L’homme rare

Queen Elizabeth Hall

The promo material for L’Homme Rare promised “insistent use of buttocks” and wasn’t wrong. Five naked male bodies spend the performance facing away from the audience, showing us only their back(side)s. No muscle is left untwerked; there’s a symphony of bottom slaps; and a quartet in formation like Swan Lake’s cygnets, with arms round each other’s waists, a bum cheek cupped in each hand.

As so often happens with nudity on stage, the novelty wears off and we’re left with bodies, different shapes, different skin colours. Note the hip bones, shoulder blades, dimples, the indentation down the length of the spine. Covered in a sheen of sweat, their forms are abstractly beautiful – except a body is never really abstract. Deliberately objectified, perhaps – that’s one of the themes in this work by Nadia Beugré, a choreographer from Ivory Coast, now based in France, showing as part of this year’s London international festival of theatre.

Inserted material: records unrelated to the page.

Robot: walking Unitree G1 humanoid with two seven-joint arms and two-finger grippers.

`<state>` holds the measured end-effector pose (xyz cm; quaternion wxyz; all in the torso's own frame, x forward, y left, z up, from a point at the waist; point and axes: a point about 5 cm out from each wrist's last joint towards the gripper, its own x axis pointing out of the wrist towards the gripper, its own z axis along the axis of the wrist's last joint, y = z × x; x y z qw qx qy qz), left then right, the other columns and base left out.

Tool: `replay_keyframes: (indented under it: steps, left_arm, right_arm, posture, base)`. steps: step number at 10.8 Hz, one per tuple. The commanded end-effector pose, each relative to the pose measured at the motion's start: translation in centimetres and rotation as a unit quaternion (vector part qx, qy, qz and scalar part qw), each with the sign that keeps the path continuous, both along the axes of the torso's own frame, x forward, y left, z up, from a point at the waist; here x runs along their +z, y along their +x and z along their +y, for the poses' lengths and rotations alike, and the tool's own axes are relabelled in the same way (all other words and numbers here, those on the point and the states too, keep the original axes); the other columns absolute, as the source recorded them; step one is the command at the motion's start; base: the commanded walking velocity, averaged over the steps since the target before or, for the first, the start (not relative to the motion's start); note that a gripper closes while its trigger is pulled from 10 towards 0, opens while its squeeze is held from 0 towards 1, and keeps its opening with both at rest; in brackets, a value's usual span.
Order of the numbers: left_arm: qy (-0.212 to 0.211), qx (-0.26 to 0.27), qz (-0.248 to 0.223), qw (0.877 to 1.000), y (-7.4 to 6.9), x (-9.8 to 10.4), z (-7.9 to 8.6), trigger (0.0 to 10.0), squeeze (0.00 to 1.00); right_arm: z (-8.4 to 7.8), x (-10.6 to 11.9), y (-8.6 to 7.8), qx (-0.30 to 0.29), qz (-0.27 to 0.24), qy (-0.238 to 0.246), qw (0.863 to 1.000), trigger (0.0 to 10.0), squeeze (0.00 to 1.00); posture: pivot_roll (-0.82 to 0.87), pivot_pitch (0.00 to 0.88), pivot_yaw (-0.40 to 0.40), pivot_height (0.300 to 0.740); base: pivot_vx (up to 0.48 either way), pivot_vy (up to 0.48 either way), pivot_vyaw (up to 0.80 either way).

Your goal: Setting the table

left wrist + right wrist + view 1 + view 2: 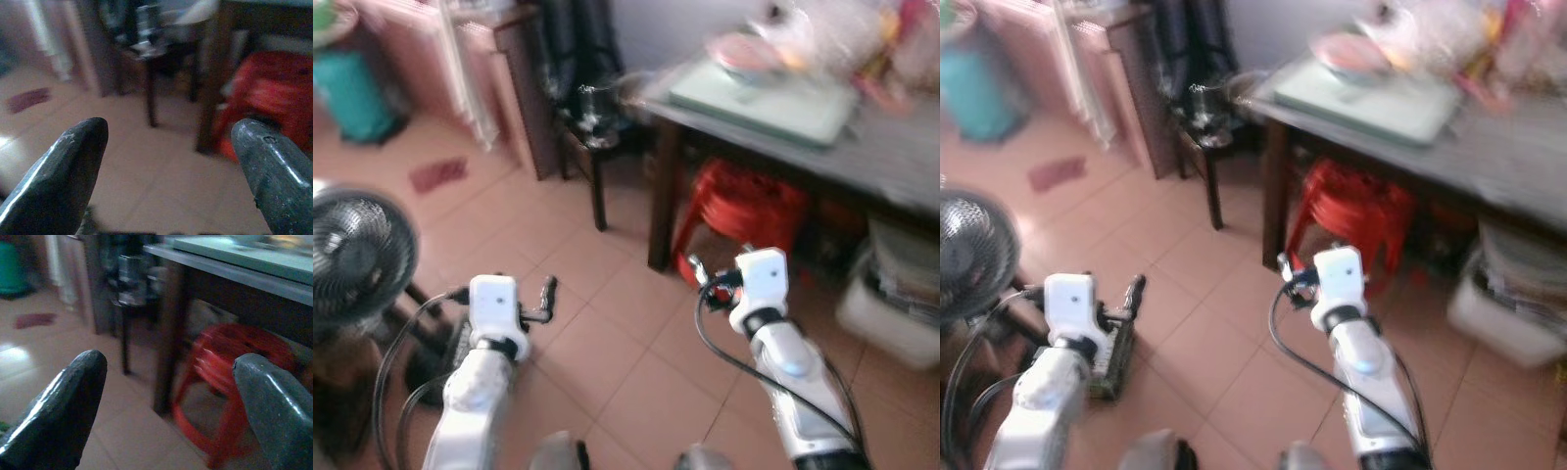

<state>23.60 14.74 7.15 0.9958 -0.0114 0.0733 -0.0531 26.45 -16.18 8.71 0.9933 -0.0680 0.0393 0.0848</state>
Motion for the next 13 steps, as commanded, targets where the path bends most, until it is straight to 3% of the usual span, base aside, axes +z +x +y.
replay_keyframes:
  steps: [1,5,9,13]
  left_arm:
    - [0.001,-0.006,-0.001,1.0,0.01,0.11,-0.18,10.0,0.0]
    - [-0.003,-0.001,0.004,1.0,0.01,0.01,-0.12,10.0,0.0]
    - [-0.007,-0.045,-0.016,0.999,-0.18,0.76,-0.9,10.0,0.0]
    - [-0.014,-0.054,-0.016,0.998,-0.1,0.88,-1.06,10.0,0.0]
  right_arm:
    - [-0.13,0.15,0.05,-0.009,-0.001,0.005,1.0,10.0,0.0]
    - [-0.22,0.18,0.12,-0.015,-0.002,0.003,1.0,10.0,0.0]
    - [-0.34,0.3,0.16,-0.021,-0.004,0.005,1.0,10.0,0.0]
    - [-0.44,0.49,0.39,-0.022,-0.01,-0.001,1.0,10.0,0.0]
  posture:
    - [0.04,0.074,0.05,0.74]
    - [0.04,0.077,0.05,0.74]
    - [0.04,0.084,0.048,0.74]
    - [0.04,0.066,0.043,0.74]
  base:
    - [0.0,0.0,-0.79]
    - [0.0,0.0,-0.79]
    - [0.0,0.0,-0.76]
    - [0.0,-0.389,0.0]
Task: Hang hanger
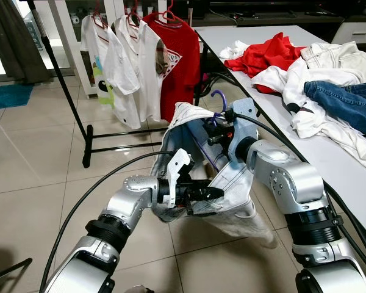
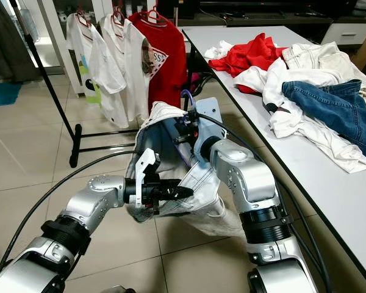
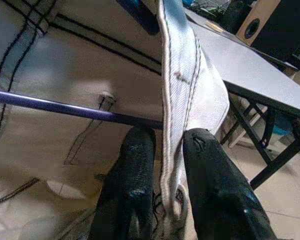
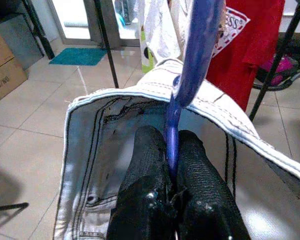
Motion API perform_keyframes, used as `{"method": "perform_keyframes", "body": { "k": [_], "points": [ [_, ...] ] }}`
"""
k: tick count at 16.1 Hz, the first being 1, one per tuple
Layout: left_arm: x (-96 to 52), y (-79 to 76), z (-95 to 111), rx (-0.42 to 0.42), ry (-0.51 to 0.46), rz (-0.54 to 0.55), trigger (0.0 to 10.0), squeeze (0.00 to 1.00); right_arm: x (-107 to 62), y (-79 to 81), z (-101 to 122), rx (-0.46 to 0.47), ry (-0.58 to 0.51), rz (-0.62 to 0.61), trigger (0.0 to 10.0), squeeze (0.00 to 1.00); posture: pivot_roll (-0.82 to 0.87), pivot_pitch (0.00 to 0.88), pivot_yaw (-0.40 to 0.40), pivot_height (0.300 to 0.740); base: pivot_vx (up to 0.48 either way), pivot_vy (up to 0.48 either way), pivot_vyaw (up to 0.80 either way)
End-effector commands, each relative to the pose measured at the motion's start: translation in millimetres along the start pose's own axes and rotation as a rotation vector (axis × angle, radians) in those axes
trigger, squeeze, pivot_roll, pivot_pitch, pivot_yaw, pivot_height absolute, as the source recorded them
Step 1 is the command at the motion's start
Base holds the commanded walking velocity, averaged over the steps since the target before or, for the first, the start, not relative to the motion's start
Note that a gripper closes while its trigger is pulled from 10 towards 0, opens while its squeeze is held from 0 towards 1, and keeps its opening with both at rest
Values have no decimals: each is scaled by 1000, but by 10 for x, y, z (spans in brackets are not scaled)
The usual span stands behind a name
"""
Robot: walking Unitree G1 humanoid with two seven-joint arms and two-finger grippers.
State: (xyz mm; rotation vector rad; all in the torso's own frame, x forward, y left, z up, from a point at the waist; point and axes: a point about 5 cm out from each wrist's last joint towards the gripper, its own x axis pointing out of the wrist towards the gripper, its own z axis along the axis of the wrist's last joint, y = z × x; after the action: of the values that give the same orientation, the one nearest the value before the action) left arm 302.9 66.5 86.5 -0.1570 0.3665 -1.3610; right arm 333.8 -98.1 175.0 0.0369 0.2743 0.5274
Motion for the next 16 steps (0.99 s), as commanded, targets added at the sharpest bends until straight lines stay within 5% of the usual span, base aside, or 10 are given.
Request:
{"method": "perform_keyframes", "body": {
  "k": [1,6,10,16],
  "points": [
    [15,10,37,19,0,-5,0,0,-48,36,281,-16,-103,24,10000,0,-197,0,12,740,0,0,0],
    [35,17,-21,45,40,-7,0,0,-64,39,295,-17,-105,28,10000,0,-206,0,11,740,0,0,0],
    [50,15,47,75,-18,0,0,0,-61,22,256,-49,-79,10,10000,0,-210,0,8,740,0,0,0],
    [-128,-152,171,176,-108,6,0,0,-48,-32,135,-102,-30,-39,10000,0,-207,0,9,740,0,0,0]
  ]
}}
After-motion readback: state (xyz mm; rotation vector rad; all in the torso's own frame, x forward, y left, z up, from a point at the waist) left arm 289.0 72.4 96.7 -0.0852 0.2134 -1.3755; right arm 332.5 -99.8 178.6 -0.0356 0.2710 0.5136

Turning your back on the audience is not without precedent. Trisha Brown’s 1994 solo If You Couldn’t See Me was danced facing upstage (clothed, though). Here it makes you study the forms in front of you, anonymised, yet not without individual character – one dancer also sings diva-like in patent red platform heels (a similar shoe later becomes a hat – and a codpiece). Movement comes in bursts, sheets are turned into props, you search for some dynamics in their interplay: a white dancer briefly holds the neck of a black dancer. Then the black dancer rests his head on the other’s shoulder. The moment passes.

There’s a theme here about reversing the male gaze. Beugré also experiments with “feminine” moves: the strutting in heels, the virtuosic, shimmying vibrations of mapouka, an Ivorian dance that’s a forerunner to twerking, traditionally danced by women. She makes us party to the exoticised idea of the erotic black male body. But these are ideas thrown in the air. Beugré may have engaged with them, but does she engage us in them?